Namun, kemenangan Golkar pada Pemilu 2014 di dapil Jabar 3 dibayangi ketat PDI-P. Raihan suara PDI-P di dapil ini berselisih tipis dengan Golkar, hanya terpaut 0,3 persen di Pemilu 2009 dan terpaut 0,8 persen di 2014. PDI-P konsisten ada di posisi kedua perolehan suara dapil Jabar 3 di Pemilu 2009 dan 2014.
Dapil Jabar 3
Struktur perekonomian yang kontras antara Kota Bogor dan Kabupaten Cianjur dapat menjadi salah satu faktor untuk melihat penyebab di balik tingginya ketimpangan pendapatan di dapil Jabar 3.
Struktur perekonomian Kota Bogor cenderung didominasi sektor-sektor sekunder dan tersier. Lebih kurang 52 persen kegiatan ekonomi Kota Bogor bersumber dari sektor industri pengolahan, perdagangan, transportasi, dan pergudangan.

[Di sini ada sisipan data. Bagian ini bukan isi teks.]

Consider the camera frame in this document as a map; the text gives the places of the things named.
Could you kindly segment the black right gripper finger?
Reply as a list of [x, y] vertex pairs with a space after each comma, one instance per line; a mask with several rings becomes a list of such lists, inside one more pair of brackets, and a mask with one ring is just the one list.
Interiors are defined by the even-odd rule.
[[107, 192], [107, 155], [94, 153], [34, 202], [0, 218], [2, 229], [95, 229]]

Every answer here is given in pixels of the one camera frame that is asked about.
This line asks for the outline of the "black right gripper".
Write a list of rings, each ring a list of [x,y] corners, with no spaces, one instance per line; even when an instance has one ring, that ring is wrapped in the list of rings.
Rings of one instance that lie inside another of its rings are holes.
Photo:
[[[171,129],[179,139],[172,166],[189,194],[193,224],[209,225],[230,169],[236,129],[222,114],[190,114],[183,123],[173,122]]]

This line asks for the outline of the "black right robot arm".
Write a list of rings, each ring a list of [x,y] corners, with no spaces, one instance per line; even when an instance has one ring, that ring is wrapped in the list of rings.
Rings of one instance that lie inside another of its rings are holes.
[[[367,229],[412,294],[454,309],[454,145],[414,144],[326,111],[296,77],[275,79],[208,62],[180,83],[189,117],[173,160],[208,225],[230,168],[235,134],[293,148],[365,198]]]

Hal sebaliknya terjadi pada struktur perekonomian di Kabupaten Cianjur. Struktur perekonomian di wilayah itu cenderung banyak ditopang sektor perekonomian primer dan juga tersier. Tercatat separuh lebih kegiatan ekonomi Kabupaten Cianjur tahun 2016 ditopang oleh sektor pertanian dan perdagangan.
Dengan struktur ekonomi yang kontras, dapil Jabar 3 merepresentasikan ketimpangan karena masyarakat di kelompok tingkat pendapatan bawah tingkat konsumsinya naik, tetapi tidak secepat kenaikan konsumsi di kelompok masyarakat berpendapatan menengah-atas.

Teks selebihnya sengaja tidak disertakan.